Coltura e preparazione delle cellule secondo il protocollo di coltura cellulare appropriato della linea cellulare di scelta. Quindi sospendere le cellule in una soluzione preparata di 2% FBS e 1X PBS ad una concentrazione compresa tra 100.000 e 500.000 cellule per millilitro. Mantenere le cellule sul ghiaccio per tutta la durata degli esperimenti.
Per caricare le celle nel dispositivo microfluidico, tagliare 30 centimetri di tubi in politetrafluoroetilene con una lama di rasoio. Utilizzare una siringa per far cadere il campione di cella all'estremità del tubo e collegare la stessa estremità all'ingresso del dispositivo. Infine, collegare l'estremità opposta del tubo al regolatore di pressione microfluidica.
Per eseguire l'esperimento, impostare la pressione di guida costante desiderata sul software del regolatore di pressione e consentire al campione di riempire il dispositivo. Se si formano bolle nei canali microfluidici, utilizzare il riempimento senza uscita. Collegare l'uscita del dispositivo e applicare una bassa pressione all'ingresso per forzare l'aria attraverso il PDMS permeabile ai gas.

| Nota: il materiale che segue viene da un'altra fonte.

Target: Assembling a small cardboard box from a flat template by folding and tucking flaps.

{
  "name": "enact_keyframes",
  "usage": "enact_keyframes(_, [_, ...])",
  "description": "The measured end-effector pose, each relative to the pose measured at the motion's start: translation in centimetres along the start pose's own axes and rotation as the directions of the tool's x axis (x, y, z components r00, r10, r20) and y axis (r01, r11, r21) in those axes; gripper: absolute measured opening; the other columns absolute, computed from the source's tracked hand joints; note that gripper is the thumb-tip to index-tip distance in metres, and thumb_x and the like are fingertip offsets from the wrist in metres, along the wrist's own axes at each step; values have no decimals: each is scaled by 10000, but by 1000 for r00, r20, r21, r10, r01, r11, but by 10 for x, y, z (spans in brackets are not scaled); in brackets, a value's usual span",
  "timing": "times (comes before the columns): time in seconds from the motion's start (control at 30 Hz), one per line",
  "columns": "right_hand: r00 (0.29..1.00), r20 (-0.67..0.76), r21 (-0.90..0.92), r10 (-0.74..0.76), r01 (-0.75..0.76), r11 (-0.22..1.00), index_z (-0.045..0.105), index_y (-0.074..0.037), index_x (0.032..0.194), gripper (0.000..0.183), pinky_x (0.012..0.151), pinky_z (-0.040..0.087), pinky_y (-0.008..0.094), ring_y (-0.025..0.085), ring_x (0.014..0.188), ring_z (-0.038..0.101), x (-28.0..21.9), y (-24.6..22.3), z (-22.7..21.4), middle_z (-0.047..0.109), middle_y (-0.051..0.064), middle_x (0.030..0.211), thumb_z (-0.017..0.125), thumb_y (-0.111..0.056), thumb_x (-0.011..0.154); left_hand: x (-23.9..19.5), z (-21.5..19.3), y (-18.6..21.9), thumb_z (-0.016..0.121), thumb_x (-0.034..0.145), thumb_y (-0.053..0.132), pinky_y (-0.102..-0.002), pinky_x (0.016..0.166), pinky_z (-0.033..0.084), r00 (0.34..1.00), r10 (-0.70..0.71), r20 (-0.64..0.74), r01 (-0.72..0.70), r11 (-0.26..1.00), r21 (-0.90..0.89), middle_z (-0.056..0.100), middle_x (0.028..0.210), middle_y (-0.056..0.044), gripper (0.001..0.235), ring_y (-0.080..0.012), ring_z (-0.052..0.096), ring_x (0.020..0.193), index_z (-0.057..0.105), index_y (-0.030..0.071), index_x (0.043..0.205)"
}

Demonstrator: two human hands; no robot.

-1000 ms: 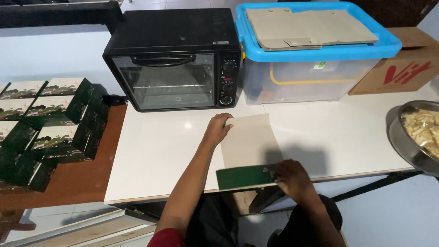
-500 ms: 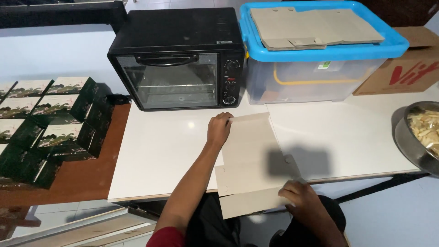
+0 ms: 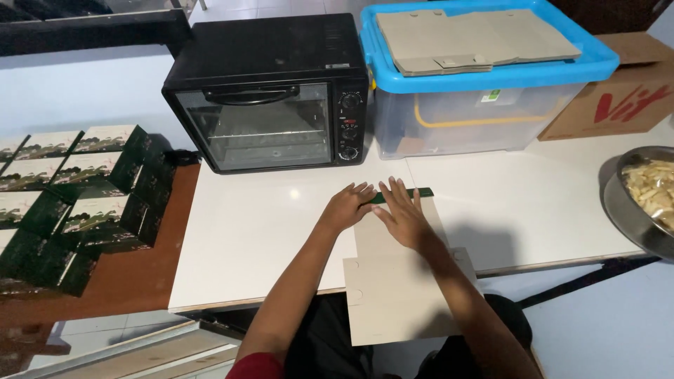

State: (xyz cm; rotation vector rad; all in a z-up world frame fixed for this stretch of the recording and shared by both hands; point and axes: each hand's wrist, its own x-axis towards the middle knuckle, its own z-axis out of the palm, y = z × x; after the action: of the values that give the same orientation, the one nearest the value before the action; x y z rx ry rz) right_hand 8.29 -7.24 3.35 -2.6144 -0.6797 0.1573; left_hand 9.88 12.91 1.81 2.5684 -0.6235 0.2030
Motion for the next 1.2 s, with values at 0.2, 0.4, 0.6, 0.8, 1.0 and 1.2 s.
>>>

Quindi impostare la tensione desiderata ruotando la manopola di tensione sull'alimentatore e abilitare la tensione premendo il pulsante di accensione. Accendere il preamplificatore di corrente e impostare la sensibilità il più bassa possibile. In alternativa, impostare il guadagno il più alto possibile senza sovraccaricare il preamplificatore o superare la tensione di ingresso analogica massima del DAQ.
Premere il pulsante verde Esegui nel menu della barra multifunzione di MATLAB per avviare lo script di acquisizione dati NPS. m, e iniziare a campionare e salvare i dati. Per terminare l'esperimento, premere il pulsante Stop nell'angolo inferiore sinistro della finestra del grafico live per terminare lo script di acquisizione dati.

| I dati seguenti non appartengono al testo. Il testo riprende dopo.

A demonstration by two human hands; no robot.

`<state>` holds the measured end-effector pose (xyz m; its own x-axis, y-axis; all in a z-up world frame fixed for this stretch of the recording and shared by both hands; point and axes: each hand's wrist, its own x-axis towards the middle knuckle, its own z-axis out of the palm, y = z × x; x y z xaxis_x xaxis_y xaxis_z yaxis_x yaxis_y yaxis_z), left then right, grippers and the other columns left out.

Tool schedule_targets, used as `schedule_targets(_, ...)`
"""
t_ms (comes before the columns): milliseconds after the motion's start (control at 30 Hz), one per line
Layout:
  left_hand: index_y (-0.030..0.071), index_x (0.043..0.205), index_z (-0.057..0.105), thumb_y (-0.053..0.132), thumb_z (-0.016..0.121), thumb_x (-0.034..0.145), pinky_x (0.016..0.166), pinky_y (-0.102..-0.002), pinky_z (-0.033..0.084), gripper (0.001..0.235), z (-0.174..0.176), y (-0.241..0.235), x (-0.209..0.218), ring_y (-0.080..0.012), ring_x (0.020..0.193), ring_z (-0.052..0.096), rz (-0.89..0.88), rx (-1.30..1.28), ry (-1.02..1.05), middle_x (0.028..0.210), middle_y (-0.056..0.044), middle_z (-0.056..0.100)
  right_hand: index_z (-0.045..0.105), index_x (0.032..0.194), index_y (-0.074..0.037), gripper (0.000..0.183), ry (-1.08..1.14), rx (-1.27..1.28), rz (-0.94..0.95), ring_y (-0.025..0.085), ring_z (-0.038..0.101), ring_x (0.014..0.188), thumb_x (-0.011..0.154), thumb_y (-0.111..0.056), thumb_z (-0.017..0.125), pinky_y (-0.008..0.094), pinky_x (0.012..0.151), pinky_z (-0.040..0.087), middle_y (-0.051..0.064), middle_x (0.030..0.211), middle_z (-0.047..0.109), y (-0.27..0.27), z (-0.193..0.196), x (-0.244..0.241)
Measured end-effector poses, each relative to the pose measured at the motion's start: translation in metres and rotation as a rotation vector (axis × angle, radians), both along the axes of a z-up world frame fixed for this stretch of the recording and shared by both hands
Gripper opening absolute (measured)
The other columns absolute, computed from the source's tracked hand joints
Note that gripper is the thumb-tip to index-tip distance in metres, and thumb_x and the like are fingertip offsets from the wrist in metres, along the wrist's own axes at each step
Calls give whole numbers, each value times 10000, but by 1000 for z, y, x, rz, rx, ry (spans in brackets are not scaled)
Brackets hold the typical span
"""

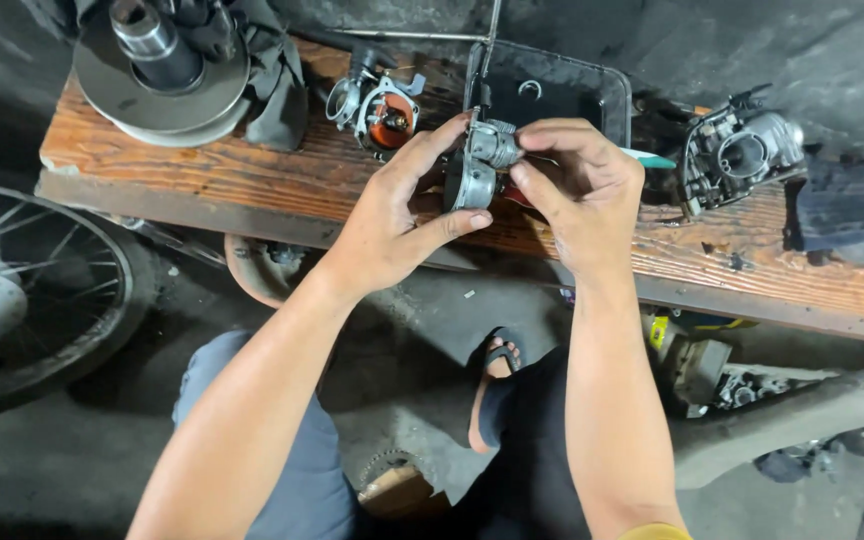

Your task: Assembling the internal float and needle valve components of a motorcycle carburetor on a workbench.

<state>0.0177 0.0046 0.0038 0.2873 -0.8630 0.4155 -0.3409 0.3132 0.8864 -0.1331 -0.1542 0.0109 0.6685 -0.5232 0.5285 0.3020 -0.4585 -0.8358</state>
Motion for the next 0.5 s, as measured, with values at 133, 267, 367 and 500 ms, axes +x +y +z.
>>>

Quindi disattivare l'uscita dell'alimentatore premendo il pulsante On. Infine, impostare la sorgente di pressione su pressione zero nel software del regolatore di pressione. Per l'analisi dei dati, il segnale grezzo dovrebbe avere un rapporto segnale-rumore sufficiente per filtrare il rumore ed estrarre i componenti significativi.
Criticamente, l'aumento del segnale di corrente da ciascun nodo dovrebbe essere abbastanza robusto in modo tale che i sottoimpulsi possano essere facilmente identificati dal segnale di differenza. Le cellule MCF-7 maligne hanno una distribuzione wCDI maggiore rispetto alle cellule MCF-10A non maligne, indicando che le cellule MCF-7 maligne sono più morbide delle loro controparti MCF-10A non maligne. Le cellule MCF-10A e MCF-7 trattate con latruncolina mostrano un aumento del wCDI.
Una distribuzione distinta di wCDI che differenzia i due tipi di cellule primarie indica che le cellule LEP sono più morbide delle cellule MEP. Gli MCF-10A non maligni e gli MCF-10A e MCF-7 non trattati hanno una percentuale maggiore di cellule che recuperano istantaneamente, indicando una viscosità inferiore rispetto alla loro controparte maligna o trattata con latruncolina. Se la lettura della corrente in tempo reale appare anomala, interrompere l'esperimento e ispezionare il canale microfluidico.
Assicurarsi che non vi siano bolle d'aria e intasamenti tali che le celle fluiscano liberamente dall'ingresso all'uscita. Poiché il nostro metodo non danneggia le cellule, è possibile eseguire analisi a valle come RNA-seq o immunofluorescenza. Questo potrebbe aiutare a scoprire alcune ragioni sottostanti per cui le cellule hanno fenotipi meccanici distinti.